Agora decidiu que não iria comprar nada que não pudesse experimentar antes. Contratou com uma loja de aluguel de televisores e, a cada semana, alugava um tipo para constatar a eficiência. Depois de muito procurar, decidiuse por uma mega tela de 42', de plasma e com um som extraordinário. Era da marca Samsung. Como o aluguel era muito alto, decidiu que, no final de maio, iria comprar a tal da televisão. Arrumou o local adequado para que ele e mais dez pessoas assistissem aos jogos do Brasil com conforto.
Em abril, ao chegar no escritório, sentouse à frente do computador e esperou por alguns instantes até que aparecesse o programa instalado. O monitor, da marca Samsung, nem gritou ao morrer. A máquina parou e a tela ficou negra. Procurou a nota fiscal e constatou que o aparelho ainda estava dentro do prazo de garantia; quase um ano. Mexeu nos fios para ver se não estava nada fora do lugar. Tudo OK. Desligou a máquina e recomeçou a operação, seguindo a orientação do técnico que lhe dá assistência nos computadores. A tela apareceu brilhante e colorida. Ficou tranqüilo e começou a digitar.

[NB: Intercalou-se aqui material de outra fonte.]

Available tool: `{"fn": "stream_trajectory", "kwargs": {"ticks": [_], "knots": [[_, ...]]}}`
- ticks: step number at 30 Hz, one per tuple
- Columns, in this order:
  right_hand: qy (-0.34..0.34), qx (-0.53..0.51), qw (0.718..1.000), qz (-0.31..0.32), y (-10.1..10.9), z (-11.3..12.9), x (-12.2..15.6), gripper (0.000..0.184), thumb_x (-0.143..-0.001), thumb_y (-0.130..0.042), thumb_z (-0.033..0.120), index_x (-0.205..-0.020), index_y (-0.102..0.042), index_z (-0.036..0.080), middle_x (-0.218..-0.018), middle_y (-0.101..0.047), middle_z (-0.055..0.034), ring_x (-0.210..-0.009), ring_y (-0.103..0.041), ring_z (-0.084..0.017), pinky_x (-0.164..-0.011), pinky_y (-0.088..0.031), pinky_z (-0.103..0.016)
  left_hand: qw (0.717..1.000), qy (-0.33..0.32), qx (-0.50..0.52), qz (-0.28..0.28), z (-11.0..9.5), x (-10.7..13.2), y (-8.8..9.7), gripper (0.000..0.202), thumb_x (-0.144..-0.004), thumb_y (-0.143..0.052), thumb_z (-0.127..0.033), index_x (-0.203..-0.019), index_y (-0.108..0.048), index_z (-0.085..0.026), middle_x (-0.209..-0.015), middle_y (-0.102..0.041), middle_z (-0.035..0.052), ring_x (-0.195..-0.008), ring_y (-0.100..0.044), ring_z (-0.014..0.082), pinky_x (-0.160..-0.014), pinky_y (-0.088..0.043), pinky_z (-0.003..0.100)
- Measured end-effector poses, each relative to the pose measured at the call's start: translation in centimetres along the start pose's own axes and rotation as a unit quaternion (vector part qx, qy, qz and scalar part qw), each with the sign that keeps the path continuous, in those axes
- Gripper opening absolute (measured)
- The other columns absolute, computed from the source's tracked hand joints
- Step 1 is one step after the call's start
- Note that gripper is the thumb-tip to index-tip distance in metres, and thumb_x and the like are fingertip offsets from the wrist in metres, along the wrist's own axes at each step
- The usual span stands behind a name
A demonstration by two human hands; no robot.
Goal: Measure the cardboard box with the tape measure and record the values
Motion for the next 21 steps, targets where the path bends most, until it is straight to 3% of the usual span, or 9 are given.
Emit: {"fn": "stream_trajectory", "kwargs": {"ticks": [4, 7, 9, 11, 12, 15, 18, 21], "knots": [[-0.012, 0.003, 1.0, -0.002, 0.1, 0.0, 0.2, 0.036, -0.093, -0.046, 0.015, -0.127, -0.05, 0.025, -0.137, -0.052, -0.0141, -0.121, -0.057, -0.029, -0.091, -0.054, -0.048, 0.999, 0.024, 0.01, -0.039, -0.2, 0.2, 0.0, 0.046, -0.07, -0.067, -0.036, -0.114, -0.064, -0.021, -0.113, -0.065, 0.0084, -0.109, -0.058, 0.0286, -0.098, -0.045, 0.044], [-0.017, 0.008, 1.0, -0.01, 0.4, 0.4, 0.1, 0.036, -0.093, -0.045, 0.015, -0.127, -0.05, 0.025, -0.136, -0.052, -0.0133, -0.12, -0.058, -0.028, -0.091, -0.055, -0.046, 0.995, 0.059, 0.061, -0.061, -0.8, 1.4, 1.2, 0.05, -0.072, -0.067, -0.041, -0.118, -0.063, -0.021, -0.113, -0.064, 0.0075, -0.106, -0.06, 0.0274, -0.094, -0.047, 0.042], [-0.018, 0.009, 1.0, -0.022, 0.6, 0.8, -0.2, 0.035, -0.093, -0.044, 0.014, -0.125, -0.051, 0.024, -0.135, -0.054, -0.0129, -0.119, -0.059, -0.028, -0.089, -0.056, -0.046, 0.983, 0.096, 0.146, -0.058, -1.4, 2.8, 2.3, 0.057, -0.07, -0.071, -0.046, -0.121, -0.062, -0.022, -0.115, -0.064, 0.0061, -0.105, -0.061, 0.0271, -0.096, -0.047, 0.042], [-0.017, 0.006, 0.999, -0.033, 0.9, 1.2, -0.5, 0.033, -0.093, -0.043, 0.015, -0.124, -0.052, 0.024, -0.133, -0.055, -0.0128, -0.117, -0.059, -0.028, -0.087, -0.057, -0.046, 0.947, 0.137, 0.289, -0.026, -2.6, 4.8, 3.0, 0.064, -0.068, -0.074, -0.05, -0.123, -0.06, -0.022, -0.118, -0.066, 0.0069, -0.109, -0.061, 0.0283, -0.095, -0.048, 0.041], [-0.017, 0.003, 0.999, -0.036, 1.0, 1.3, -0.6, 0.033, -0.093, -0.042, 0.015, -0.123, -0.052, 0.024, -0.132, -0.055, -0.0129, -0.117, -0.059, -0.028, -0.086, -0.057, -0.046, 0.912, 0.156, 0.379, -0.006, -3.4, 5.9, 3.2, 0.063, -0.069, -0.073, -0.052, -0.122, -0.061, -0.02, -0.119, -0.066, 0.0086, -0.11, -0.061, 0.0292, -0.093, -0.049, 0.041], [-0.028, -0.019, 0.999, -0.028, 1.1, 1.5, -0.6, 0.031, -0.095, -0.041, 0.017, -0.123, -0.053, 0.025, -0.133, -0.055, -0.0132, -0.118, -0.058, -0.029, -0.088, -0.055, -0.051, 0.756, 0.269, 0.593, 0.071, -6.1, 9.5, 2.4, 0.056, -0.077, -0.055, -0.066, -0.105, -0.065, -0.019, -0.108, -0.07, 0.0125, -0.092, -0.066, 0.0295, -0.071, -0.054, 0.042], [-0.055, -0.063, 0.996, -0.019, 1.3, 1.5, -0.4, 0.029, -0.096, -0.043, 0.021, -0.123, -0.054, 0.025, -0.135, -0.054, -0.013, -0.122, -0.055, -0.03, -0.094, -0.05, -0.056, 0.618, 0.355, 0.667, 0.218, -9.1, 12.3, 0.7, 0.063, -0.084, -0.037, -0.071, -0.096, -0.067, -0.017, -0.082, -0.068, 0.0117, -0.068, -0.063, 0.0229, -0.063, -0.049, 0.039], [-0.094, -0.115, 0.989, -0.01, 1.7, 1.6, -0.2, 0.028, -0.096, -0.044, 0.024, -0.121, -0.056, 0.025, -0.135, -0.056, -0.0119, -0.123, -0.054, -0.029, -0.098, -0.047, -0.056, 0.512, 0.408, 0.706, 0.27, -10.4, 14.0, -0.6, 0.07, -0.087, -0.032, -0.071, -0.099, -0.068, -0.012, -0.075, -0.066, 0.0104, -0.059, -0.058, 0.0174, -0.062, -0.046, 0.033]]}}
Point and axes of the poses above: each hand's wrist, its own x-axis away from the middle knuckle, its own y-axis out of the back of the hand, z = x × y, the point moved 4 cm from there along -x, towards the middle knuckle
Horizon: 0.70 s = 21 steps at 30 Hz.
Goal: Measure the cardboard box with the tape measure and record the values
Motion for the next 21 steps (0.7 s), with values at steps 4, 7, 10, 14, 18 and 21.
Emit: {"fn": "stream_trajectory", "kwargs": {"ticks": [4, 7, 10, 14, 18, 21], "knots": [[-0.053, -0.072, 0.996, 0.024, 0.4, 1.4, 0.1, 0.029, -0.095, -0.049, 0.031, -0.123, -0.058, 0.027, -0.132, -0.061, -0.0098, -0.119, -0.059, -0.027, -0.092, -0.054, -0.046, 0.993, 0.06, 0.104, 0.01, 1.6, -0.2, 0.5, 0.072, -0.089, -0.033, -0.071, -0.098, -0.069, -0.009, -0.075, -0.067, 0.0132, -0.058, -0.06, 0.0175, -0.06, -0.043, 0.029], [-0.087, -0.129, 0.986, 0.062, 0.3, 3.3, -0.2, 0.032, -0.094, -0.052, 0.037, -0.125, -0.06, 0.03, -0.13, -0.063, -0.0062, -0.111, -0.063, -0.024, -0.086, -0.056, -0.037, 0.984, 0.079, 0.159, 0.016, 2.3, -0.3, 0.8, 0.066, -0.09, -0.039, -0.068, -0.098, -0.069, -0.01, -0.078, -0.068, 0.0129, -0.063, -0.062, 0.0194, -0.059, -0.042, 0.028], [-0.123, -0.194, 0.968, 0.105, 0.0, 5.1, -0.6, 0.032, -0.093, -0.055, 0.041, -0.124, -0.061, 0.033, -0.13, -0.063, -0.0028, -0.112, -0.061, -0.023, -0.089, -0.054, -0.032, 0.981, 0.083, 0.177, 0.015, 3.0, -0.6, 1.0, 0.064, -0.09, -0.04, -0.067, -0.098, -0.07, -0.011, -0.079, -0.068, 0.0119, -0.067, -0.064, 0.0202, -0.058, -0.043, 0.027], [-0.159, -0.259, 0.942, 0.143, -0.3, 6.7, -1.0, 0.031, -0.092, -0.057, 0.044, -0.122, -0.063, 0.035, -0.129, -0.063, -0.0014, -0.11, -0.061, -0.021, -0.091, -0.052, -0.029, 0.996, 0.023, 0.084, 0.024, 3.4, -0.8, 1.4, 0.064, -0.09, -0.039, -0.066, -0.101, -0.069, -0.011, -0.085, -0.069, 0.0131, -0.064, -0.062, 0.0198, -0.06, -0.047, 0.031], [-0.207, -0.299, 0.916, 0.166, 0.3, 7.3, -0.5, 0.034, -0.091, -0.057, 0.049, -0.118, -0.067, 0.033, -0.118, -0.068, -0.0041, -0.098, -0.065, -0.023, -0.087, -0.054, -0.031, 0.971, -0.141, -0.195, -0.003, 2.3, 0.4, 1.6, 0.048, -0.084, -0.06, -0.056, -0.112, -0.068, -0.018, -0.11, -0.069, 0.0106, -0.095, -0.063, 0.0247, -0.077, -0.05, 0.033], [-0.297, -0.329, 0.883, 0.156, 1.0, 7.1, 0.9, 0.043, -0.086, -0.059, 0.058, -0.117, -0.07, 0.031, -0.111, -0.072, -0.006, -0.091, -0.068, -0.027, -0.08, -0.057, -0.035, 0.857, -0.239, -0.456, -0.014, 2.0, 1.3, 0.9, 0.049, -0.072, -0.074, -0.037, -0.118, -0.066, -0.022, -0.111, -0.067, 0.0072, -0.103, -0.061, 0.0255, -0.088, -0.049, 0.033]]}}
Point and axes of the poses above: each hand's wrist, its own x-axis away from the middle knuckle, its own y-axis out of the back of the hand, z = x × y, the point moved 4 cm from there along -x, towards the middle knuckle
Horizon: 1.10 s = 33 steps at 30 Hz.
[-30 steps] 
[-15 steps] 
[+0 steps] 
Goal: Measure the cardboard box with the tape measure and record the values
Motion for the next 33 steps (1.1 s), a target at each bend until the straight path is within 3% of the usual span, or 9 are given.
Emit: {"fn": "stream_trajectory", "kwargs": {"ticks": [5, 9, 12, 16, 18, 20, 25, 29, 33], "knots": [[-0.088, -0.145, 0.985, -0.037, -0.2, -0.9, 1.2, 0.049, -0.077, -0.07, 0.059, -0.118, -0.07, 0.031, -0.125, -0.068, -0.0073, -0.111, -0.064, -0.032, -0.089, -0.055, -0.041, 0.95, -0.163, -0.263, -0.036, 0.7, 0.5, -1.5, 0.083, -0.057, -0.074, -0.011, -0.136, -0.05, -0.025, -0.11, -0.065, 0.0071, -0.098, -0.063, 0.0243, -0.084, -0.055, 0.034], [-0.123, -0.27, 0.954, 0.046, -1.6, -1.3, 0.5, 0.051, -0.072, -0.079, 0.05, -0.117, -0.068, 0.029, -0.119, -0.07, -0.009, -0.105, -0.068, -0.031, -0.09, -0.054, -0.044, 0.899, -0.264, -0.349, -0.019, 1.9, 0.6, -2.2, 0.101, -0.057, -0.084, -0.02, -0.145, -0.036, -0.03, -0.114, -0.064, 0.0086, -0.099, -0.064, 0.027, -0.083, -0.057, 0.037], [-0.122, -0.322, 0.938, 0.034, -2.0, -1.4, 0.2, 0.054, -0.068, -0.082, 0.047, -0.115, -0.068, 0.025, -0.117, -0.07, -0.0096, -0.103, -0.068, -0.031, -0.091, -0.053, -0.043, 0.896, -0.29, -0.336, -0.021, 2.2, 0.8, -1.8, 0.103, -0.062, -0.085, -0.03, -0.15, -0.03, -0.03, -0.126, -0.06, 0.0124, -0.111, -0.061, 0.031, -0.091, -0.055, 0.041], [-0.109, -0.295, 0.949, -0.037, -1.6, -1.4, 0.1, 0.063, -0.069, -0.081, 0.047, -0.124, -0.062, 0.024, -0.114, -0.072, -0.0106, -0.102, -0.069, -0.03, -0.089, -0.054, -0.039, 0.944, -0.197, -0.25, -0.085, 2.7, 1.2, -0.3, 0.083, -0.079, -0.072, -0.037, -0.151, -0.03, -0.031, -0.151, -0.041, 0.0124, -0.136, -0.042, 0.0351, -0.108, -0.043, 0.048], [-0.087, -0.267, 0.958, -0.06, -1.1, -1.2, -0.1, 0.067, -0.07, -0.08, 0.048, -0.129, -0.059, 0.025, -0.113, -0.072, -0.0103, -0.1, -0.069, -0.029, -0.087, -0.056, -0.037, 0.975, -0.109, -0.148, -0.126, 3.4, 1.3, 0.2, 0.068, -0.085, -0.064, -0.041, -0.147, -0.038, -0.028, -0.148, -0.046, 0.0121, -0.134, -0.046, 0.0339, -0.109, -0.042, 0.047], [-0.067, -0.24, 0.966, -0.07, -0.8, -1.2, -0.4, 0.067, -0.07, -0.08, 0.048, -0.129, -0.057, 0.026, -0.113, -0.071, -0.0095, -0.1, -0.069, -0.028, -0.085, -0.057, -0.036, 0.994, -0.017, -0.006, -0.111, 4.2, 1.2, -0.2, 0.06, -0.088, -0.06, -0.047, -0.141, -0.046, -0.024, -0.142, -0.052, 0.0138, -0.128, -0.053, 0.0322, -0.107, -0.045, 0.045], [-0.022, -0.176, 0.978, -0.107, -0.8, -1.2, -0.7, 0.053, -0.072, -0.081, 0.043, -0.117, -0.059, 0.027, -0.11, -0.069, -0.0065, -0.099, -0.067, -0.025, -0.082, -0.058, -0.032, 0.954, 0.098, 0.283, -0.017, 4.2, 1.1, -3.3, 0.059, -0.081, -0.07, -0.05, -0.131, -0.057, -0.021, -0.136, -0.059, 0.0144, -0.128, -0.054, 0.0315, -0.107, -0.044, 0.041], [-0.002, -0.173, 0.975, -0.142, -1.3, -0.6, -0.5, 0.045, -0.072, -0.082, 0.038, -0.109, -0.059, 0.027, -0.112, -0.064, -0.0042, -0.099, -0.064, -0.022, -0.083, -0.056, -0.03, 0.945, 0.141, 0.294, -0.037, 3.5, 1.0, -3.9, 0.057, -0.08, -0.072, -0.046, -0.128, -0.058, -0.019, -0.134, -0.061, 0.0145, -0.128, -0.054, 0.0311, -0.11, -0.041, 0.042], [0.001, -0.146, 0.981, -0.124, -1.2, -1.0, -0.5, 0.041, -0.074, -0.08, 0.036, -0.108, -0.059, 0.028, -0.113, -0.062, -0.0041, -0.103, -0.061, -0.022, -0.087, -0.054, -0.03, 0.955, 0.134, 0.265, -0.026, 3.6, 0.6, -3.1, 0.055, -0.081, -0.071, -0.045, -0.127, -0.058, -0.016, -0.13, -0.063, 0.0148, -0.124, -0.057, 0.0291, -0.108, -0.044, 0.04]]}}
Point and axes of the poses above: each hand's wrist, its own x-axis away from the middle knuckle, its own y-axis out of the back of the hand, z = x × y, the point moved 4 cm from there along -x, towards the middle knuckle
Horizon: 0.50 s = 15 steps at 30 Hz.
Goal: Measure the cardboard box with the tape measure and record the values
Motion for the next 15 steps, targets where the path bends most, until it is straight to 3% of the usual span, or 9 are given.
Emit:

Quando o texto estava quase pronto, novamente a tela ficou negra; sem um aviso sequer. Louco de raiva, recomeçou a operação de desligar tudo e iniciar uma nova sessão. A tela voltou lenta, e a marca Samsung na parte inferior do monitor começou a se mexer de um lado para o outro. Pensou que estava vendo coisas; mas não, as letras se moviam formando figuras desconexas, algumas se misturavam criando palavras obscenas e outras se transformavam em bonecos com fisionomias orientais e fazendo gestos de gozação. Desligou o computador diretamente da tomada e saiu para espairecer, já que havia perdido todo o trabalho. No shopping, viu as ofertas de computadores a preços baixíssimos. Alguns monitores de plasma a preços tão reduzidos que valia a pena comprar um novo. Não comprou. Voltou para o escritório, procurou o endereço da oficina autorizada Samsung e levou o aparelho para o conserto.
Na loja o atendimento foi rápido. Dentro de poucos dias telefonaremos, disselhe a atendente. Para não ficar sem trabalhar, colocou no lugar do monitor moderno um velho companheiro, também Samsung, que nunca lhe deixou na mão. A máquina é feia e ficou destoando no ambiente já acostumado com a leveza da tela de plasma. Funcionou bem e lá ficou. Lá ficou porque, até hoje, a tela moderna e de plasma continua na UTI da oficina esperando umas peças para que seja consertado. Já se vão 40 dias e, já prometeu que, se avançar até os dias que antecedem à Copa, não comprará a televisão Samsung. Vai para a Alemanha. Lá, poderá se aborrecer se o Brasil não for hexa, mas irá entender; só não entende a razão de tanta tecnologia, sem que as empresas ofereçam garantia de um ano, substituindo imediatamente máquinas com defeito; desta forma, deixariam de torrar a paciência dos iludidos compradores.